The Landaus as judgment creditors stood in the shoes of their debtors, Carroll and Jennings, and did not acquire any rights in the subject property greater *227 than those possessed by Carroll and Jennings. See Miners Savings Bank v. Thomas, 140 Pa. Superior Ct. 5, 12 A.2d 810 (1940) (opinion by KELLER, P.J.). As Carroll and Jennings do not possess any legally cognizable right to be compensated for the Western Pennsylvania subordination agreement, the Landaus, claiming through Carroll and Jennings, have no right to vitiate the agreement.

Furthermore, the Landaus' position is devoid of equity. Had there been no mortgage, it is clear that the Landaus' judgment lien would have been subordinate to the Kroger lease. In effect, they are now asking a court of equity to require the paramount lienor (Western Pennsylvania) to forego its own business judgment and exercise its right to abrogate the Kroger lease, thereby altering the priorities which would otherwise exist and elevating their junior judgment lien above the lease. Neither the court below nor this Court has been furnished with any reason why they deserve such a windfall.
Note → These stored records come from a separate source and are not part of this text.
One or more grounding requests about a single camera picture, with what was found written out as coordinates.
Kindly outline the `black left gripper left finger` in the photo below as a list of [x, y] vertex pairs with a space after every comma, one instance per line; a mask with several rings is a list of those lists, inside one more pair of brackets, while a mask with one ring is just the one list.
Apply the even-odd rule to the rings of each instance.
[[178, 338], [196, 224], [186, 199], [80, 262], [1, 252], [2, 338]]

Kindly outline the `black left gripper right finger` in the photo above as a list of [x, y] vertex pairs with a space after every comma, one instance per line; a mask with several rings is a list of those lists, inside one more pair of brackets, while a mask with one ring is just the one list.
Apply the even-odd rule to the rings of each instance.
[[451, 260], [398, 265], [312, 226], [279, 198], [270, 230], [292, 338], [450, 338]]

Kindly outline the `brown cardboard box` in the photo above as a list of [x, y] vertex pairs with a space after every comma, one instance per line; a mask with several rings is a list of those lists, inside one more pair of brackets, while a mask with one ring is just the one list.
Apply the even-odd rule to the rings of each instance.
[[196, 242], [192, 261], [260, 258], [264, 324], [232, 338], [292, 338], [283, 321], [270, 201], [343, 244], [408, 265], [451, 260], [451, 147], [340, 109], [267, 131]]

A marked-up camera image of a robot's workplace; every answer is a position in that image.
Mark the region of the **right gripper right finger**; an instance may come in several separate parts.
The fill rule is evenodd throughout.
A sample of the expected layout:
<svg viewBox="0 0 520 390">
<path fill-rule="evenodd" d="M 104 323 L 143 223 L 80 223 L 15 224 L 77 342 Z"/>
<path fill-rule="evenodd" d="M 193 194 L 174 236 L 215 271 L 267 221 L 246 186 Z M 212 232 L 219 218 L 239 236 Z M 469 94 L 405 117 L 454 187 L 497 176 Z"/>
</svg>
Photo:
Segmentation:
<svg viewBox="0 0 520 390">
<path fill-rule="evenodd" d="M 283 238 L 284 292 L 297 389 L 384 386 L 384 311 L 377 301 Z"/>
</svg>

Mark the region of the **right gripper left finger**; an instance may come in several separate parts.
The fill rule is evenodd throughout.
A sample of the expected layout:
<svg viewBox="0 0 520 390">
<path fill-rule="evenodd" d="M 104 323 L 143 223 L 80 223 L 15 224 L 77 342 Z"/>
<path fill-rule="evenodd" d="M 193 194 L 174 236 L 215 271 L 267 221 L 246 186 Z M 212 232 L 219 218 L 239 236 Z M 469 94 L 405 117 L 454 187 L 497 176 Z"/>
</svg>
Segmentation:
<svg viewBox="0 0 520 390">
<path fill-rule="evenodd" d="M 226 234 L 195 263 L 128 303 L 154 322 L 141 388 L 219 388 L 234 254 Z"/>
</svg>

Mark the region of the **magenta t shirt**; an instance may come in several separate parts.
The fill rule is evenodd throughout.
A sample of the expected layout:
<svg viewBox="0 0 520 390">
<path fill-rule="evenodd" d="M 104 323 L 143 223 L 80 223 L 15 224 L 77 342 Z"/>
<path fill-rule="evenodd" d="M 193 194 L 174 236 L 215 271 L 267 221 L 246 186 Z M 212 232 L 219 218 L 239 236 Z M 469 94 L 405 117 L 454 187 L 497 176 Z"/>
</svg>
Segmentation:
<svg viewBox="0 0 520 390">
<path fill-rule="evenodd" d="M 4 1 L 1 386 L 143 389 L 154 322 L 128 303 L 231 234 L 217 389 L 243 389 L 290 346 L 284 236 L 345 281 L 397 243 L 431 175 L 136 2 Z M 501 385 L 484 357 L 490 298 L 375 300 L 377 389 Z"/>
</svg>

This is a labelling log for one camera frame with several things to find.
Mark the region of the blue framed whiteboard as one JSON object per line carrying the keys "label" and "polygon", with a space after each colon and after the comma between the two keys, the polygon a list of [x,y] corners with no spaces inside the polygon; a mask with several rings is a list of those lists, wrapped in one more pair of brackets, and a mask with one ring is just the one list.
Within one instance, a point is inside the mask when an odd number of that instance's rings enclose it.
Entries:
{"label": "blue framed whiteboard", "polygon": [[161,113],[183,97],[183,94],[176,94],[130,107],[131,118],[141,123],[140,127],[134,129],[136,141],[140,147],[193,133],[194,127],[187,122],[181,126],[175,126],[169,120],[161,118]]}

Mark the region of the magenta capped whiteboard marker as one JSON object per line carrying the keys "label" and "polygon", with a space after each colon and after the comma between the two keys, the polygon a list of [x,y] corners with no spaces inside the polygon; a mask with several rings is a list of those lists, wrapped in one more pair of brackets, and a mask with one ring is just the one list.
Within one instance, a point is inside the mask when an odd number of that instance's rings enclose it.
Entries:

The Landaus' lien priority was not adversely affected by the subordination and attornment agreement, and the Kroger lease, which should have alerted any junior lienor to the possibility of such a subordination, was recorded more than one year before the execution of the judgment note. The release of a portion of mortgaged premises from the lien of the mortgage is and has been for many years a "common practice" in the financial world. See Harp Building & Loan Association, supra. There is no reason for equity to restrain such a release in the instant case.
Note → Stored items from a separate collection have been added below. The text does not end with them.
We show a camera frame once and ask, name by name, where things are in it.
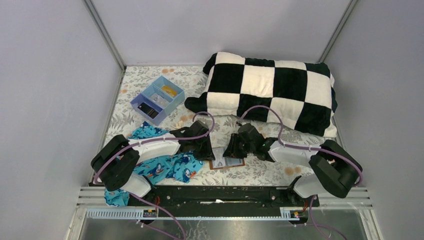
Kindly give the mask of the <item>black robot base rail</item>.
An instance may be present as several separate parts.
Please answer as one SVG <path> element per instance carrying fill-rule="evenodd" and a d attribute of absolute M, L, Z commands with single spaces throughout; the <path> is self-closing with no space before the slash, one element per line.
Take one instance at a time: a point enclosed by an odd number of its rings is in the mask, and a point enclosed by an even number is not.
<path fill-rule="evenodd" d="M 160 185 L 143 199 L 167 211 L 181 208 L 294 208 L 302 211 L 312 198 L 302 198 L 290 187 L 270 186 L 174 186 Z"/>

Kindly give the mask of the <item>brown leather card holder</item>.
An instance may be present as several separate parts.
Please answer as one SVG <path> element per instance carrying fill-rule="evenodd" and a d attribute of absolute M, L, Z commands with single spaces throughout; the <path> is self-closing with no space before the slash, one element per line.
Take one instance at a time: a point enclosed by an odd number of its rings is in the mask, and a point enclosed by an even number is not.
<path fill-rule="evenodd" d="M 209 162 L 209 168 L 211 170 L 227 169 L 245 166 L 244 159 L 224 157 L 224 148 L 217 147 L 212 149 L 215 160 Z"/>

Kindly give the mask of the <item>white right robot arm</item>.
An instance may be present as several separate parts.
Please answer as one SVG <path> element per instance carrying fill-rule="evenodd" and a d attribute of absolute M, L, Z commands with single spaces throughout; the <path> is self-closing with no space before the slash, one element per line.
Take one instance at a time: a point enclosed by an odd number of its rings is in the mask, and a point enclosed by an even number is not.
<path fill-rule="evenodd" d="M 328 139 L 320 145 L 287 143 L 278 137 L 263 137 L 250 123 L 231 135 L 223 157 L 243 159 L 248 154 L 261 161 L 312 169 L 312 174 L 301 176 L 290 185 L 303 199 L 322 193 L 344 199 L 363 177 L 362 166 L 334 140 Z"/>

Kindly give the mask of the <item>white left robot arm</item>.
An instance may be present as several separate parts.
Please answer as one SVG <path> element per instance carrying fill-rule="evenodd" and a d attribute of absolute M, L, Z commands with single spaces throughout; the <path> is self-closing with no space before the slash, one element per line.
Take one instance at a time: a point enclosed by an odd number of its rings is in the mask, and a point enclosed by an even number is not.
<path fill-rule="evenodd" d="M 196 120 L 189 127 L 166 131 L 144 122 L 131 138 L 114 136 L 92 159 L 95 184 L 104 184 L 105 199 L 119 195 L 142 198 L 162 179 L 188 182 L 212 155 L 211 128 Z"/>

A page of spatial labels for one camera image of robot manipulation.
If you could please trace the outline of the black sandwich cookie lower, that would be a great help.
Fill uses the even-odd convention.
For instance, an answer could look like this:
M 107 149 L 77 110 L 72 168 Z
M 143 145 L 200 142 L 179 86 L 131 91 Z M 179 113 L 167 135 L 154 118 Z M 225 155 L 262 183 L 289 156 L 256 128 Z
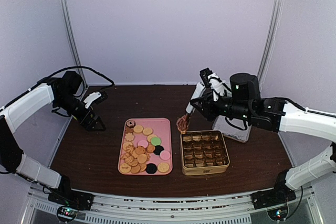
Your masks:
M 146 165 L 146 169 L 145 171 L 148 173 L 148 174 L 155 174 L 158 170 L 158 167 L 153 164 L 153 163 L 149 163 Z

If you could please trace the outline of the brown leaf cookie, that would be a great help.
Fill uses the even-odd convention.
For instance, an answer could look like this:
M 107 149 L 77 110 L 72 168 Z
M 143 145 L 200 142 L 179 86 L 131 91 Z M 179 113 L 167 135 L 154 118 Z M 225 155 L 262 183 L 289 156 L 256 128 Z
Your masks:
M 186 117 L 181 117 L 177 120 L 176 122 L 176 126 L 177 126 L 177 129 L 182 133 L 182 134 L 185 134 L 186 131 L 188 130 L 188 127 L 189 127 L 189 124 L 190 124 L 190 120 L 189 118 L 186 118 Z

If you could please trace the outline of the right aluminium frame post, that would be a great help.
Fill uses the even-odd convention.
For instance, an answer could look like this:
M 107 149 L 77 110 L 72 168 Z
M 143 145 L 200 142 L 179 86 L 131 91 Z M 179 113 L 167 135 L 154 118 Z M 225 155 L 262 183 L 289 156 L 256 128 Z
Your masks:
M 266 79 L 267 71 L 271 62 L 272 52 L 274 50 L 276 41 L 276 32 L 281 20 L 283 4 L 284 0 L 274 0 L 266 42 L 257 74 L 260 90 L 262 90 L 263 84 Z

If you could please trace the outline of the beige round biscuit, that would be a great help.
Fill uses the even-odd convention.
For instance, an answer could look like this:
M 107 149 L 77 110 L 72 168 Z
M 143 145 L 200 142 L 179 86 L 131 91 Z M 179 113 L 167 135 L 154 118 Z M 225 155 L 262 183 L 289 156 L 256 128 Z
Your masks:
M 136 134 L 140 134 L 143 132 L 143 126 L 141 125 L 136 125 L 134 128 L 133 128 L 133 132 L 136 133 Z
M 142 133 L 146 136 L 149 136 L 153 133 L 153 129 L 151 127 L 145 127 L 142 131 Z

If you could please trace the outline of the pink plastic tray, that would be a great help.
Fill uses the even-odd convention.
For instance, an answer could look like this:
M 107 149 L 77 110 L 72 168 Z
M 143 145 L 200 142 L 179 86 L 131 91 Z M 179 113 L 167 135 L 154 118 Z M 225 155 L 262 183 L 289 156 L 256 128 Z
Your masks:
M 123 175 L 167 175 L 173 169 L 171 123 L 166 118 L 128 119 L 118 171 Z

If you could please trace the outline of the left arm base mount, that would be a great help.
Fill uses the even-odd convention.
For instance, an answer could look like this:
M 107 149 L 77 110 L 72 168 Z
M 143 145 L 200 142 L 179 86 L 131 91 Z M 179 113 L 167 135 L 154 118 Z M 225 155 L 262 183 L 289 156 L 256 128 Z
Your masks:
M 70 198 L 62 196 L 56 192 L 48 194 L 48 200 L 59 204 L 56 210 L 56 217 L 63 223 L 74 221 L 78 214 L 84 210 L 90 210 L 94 195 L 80 191 L 72 191 Z

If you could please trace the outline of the beige round biscuit top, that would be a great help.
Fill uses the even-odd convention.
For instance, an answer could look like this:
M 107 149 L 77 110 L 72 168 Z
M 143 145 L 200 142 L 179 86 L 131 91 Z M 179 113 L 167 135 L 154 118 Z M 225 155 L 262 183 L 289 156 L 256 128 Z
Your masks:
M 136 133 L 136 134 L 140 134 L 143 132 L 143 126 L 141 125 L 136 125 L 134 128 L 133 128 L 133 132 Z

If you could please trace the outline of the biscuit with pink stick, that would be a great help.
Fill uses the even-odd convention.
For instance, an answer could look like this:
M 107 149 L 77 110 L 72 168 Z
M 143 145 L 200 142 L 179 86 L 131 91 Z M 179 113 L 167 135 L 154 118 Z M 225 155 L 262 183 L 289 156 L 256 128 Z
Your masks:
M 119 172 L 121 172 L 122 174 L 127 174 L 131 171 L 132 167 L 127 164 L 127 163 L 123 163 L 119 166 Z

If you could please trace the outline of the pink sandwich cookie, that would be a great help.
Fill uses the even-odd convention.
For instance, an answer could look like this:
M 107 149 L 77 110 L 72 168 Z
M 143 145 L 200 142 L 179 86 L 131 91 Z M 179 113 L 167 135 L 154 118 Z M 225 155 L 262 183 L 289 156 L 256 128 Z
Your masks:
M 171 153 L 169 151 L 163 150 L 160 153 L 160 158 L 164 161 L 169 160 L 171 158 Z
M 147 140 L 140 140 L 140 141 L 138 142 L 138 146 L 142 146 L 142 147 L 144 147 L 144 148 L 147 148 L 148 145 L 149 145 L 149 143 L 148 143 Z

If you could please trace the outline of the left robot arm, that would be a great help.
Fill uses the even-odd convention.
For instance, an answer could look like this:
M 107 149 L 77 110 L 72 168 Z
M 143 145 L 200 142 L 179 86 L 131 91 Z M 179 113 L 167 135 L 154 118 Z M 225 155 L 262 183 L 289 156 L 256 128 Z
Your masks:
M 3 174 L 18 174 L 51 189 L 64 205 L 71 205 L 76 197 L 68 185 L 65 175 L 46 167 L 41 162 L 31 158 L 22 150 L 14 138 L 19 132 L 31 133 L 30 129 L 22 130 L 22 125 L 31 124 L 37 133 L 27 137 L 25 147 L 30 151 L 45 151 L 56 142 L 56 132 L 60 129 L 57 123 L 51 122 L 52 117 L 46 112 L 40 112 L 45 106 L 52 105 L 52 112 L 63 109 L 66 116 L 76 119 L 87 131 L 104 131 L 106 127 L 101 118 L 91 107 L 100 103 L 108 95 L 104 89 L 89 94 L 84 100 L 77 98 L 77 91 L 83 82 L 82 77 L 73 67 L 63 69 L 64 75 L 57 77 L 54 73 L 39 80 L 33 87 L 16 97 L 1 108 L 1 166 Z

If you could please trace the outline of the aluminium frame post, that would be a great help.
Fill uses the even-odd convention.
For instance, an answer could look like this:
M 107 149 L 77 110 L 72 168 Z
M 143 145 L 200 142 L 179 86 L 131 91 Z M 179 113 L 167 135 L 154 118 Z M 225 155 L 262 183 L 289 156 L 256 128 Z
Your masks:
M 266 42 L 257 74 L 260 90 L 262 90 L 263 84 L 266 79 L 267 71 L 271 62 L 272 52 L 274 50 L 276 41 L 276 32 L 281 20 L 283 4 L 284 0 L 274 0 Z
M 81 67 L 81 62 L 78 55 L 77 45 L 75 42 L 74 32 L 71 25 L 70 14 L 68 9 L 67 0 L 60 0 L 62 14 L 65 23 L 66 35 L 70 47 L 70 52 L 74 60 L 75 66 Z

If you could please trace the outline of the gold cookie tin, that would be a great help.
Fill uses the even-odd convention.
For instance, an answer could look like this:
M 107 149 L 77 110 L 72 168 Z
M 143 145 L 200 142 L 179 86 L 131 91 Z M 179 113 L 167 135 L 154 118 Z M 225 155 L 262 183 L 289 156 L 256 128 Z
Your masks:
M 180 136 L 182 172 L 186 176 L 221 174 L 230 165 L 220 131 L 190 131 Z

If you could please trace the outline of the black sandwich cookie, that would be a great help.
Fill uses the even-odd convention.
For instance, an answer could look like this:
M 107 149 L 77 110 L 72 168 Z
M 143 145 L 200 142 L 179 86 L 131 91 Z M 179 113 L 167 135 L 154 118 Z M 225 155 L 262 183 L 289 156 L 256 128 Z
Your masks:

In a manner similar to that attempted by appellants Carroll and Jennings, the Landaus seek to cast a pall of suspicion over the otherwise innocent and lawful subordination and attornment agreement by alleging that the agreement was part of a conspiracy and fraud. In *228 paragraph 22 of their complaint in equity, they allege that Western Pennsylvania and Kroger, "acting in concert together, contrived, connived and conspired unjustifiably" to reduce the value of their judgment lien and to interfere as well with the rights of other creditors, and paragraph 25 of the complaint reads as follows: "That the action by and between both Defendants in the execution and filing of the subordination and attornment agreement on August 4, 1970 amounts, Plaintiffs believe and therefore aver, to a fraud upon Plaintiffs and all other lien creditors upon the premises."
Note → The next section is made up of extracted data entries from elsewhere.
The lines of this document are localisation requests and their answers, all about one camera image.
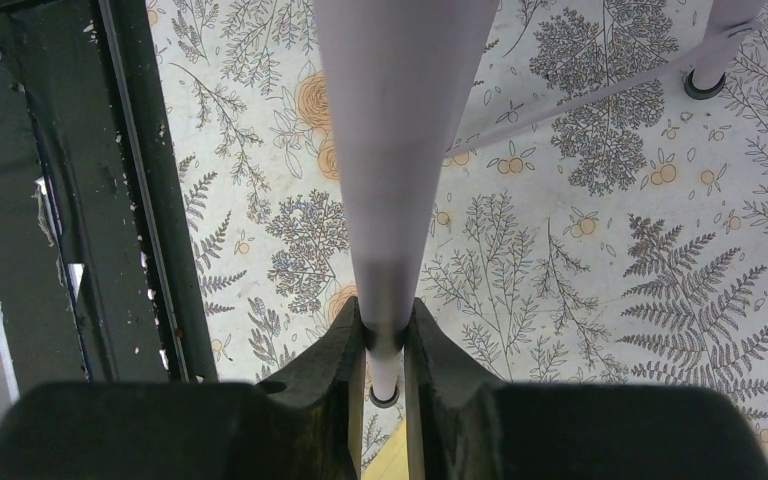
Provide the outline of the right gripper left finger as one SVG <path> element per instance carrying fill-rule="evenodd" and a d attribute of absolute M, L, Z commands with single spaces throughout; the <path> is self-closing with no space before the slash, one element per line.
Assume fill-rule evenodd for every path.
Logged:
<path fill-rule="evenodd" d="M 0 421 L 0 479 L 356 479 L 363 327 L 328 331 L 248 383 L 52 383 Z"/>

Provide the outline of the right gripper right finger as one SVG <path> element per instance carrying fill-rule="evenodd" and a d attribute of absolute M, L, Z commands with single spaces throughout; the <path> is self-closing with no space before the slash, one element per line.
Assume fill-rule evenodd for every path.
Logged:
<path fill-rule="evenodd" d="M 413 479 L 768 479 L 749 425 L 714 391 L 506 382 L 421 301 L 404 352 Z"/>

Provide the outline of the pink music stand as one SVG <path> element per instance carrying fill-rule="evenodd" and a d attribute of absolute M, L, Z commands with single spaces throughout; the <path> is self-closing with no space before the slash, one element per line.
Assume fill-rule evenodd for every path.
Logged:
<path fill-rule="evenodd" d="M 397 355 L 413 309 L 427 229 L 442 162 L 453 145 L 491 30 L 499 1 L 313 1 L 326 93 L 334 132 L 339 184 L 344 202 L 360 315 L 371 337 L 372 401 L 389 408 L 398 399 Z M 538 60 L 548 55 L 549 80 L 572 93 L 588 94 L 560 108 L 527 117 L 497 133 L 479 137 L 491 145 L 524 127 L 655 80 L 694 62 L 702 97 L 719 92 L 715 73 L 724 73 L 727 53 L 759 29 L 763 1 L 713 1 L 703 42 L 681 59 L 655 66 L 646 47 L 666 46 L 650 1 L 619 1 L 607 33 L 620 33 L 610 46 L 584 20 L 566 20 L 575 32 L 546 27 Z M 608 79 L 632 77 L 606 87 L 583 82 L 593 59 Z"/>
The allegation of the conspiracy suffers from the same defect as the conspiracy allegation of appellants Carroll and Jennings in that it fails to recite the material facts upon which the conspiracy claim is based, see Pa. R.C.P. 1019(a), and the conclusory allegation of fraud is insufficient a fortiori, for Pa. R.C.P. 1019(b) additionally provides that "[a]verments of fraud or mistake shall be averred with particularity." See Bata v. Central-Penn National Bank, 423 Pa. 373, 224 A.2d 174 (1966); Anderson, supra, § 1019.18. Accordingly, the court en banc did not err in granting summary judgment in the face of such bald and unsupported allegations of conspiracy and fraud.

The decree of the Court of Common Pleas of Allegheny County granting summary judgments is affirmed. Each party to pay own costs.

NOTES

[*] See paragraphs 7 and 8 of the Complaint in Mortgage Foreclosure and paragraphs 11 and 18 of the Answer, New Matter, and Counterclaim.